Although the empty plot on the TACT site suggests otherwise, the planned ‘StadsAtelier de Ville’ cannot be a conventional new building. Unlike the residential development opposite Tour&Taxis, it will be a temporary spatial constellation, determined by a concession on the land, granted for a period of 30 years. After this, it should be able to be dismantled entirely, with the materials awaiting a new use.

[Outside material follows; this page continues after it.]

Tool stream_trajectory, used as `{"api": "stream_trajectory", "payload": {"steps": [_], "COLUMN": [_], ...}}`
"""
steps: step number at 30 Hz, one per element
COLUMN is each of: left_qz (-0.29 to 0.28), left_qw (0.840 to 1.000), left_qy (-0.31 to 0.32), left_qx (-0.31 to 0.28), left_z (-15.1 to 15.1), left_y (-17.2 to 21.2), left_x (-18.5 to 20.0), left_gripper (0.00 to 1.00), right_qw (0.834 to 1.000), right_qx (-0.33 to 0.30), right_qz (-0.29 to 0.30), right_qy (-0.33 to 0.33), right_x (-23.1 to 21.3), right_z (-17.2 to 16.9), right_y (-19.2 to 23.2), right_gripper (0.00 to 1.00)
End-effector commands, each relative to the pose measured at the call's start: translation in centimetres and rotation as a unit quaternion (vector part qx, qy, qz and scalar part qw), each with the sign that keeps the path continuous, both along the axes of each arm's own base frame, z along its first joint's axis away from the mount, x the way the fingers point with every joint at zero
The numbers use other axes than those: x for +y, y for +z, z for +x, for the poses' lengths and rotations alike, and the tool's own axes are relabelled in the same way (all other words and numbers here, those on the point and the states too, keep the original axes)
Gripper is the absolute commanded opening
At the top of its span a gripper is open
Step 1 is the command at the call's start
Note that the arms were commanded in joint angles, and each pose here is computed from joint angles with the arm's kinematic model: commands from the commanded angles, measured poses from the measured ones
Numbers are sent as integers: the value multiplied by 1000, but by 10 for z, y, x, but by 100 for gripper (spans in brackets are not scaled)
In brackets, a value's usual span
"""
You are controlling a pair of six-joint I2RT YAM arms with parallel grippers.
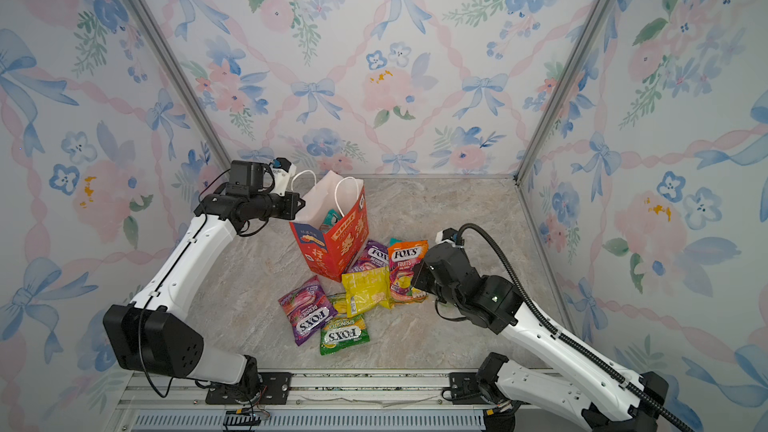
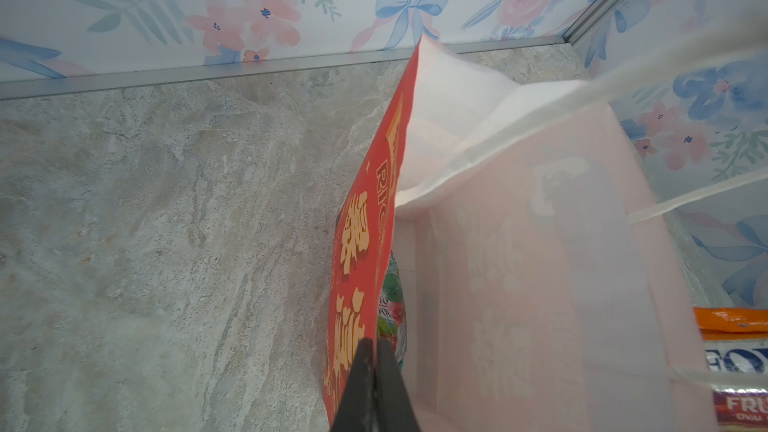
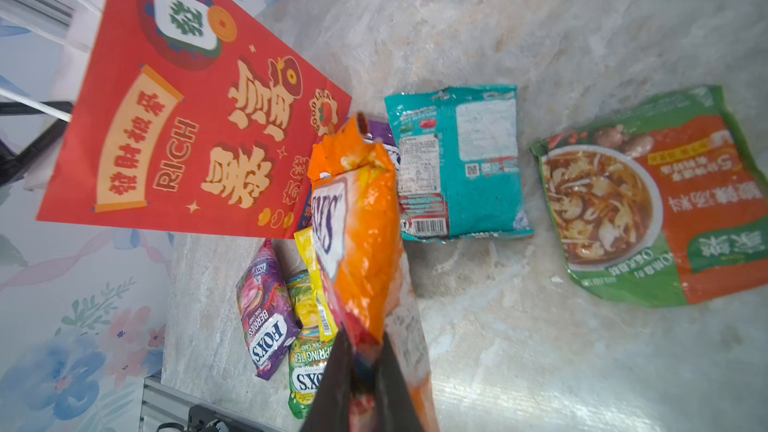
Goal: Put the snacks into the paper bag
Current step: 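Lift the orange Fox's packet with the right gripper and carry it above the bag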
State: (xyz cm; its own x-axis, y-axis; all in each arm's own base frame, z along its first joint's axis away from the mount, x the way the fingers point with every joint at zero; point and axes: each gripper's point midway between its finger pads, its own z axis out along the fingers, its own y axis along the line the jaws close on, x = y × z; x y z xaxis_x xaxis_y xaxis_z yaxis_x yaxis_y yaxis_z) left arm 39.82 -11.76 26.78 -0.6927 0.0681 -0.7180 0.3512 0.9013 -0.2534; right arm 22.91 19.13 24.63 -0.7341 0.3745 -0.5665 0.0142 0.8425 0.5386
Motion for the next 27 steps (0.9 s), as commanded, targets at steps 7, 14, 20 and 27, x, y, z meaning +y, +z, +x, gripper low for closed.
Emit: {"api": "stream_trajectory", "payload": {"steps": [7, 14, 20, 27], "left_qz": [-2, -2, -2, -2], "left_qw": [1000, 1000, 1000, 1000], "left_qy": [-2, -1, 0, 0], "left_qx": [26, 25, 20, 23], "left_z": [-13, -12, -13, -15], "left_y": [-11, -11, -7, -9], "left_x": [0, 1, 1, 1], "left_gripper": [0, 0, 0, 0], "right_qw": [982, 966, 956, 948], "right_qx": [-186, -240, -265, -282], "right_qz": [17, 55, 62, 63], "right_qy": [36, 75, 109, 135], "right_x": [43, 76, 108, 145], "right_z": [60, 69, 76, 80], "right_y": [134, 189, 211, 228], "right_gripper": [0, 0, 0, 0]}}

The programme, a depot for circular building materials, a production hall for BC architects and a range of local smaller players, is known but not yet written out in detail. A robust framework provides a solution to this programmatic instability and shapes what is known, the diversity of functions. A three-part structure is the spatial translation of the various needs, housed under one large roof whose canopies protrude on either side. This autonomous structure is pushed up against its neighbour. The canopy on this side will be arranged as a covered logistics inner street. From here, a series of storage rooms are supplied, opening onto a large ‘market hall’ flanked by an enfilade of rooms housing the offices. On the south side, an awning provides shade and a covered space to be used as an outdoor studio.
The project adopts the language of industrial storage boxes from the port. The building system consisting of concrete stacking blocks exudes permanence despite its dismantlability. Composite wooden beams span the identical rooms, blown in with paper flakes. The large forum is structured by a grid of ‘possible’ columns. Their position will be determined according to the desired free span, their materialisation will be a consequence of what is available. The glazed sections anticipate in their rhythm the glass curtain wall system of neighbouring high-rise buildings to be reused.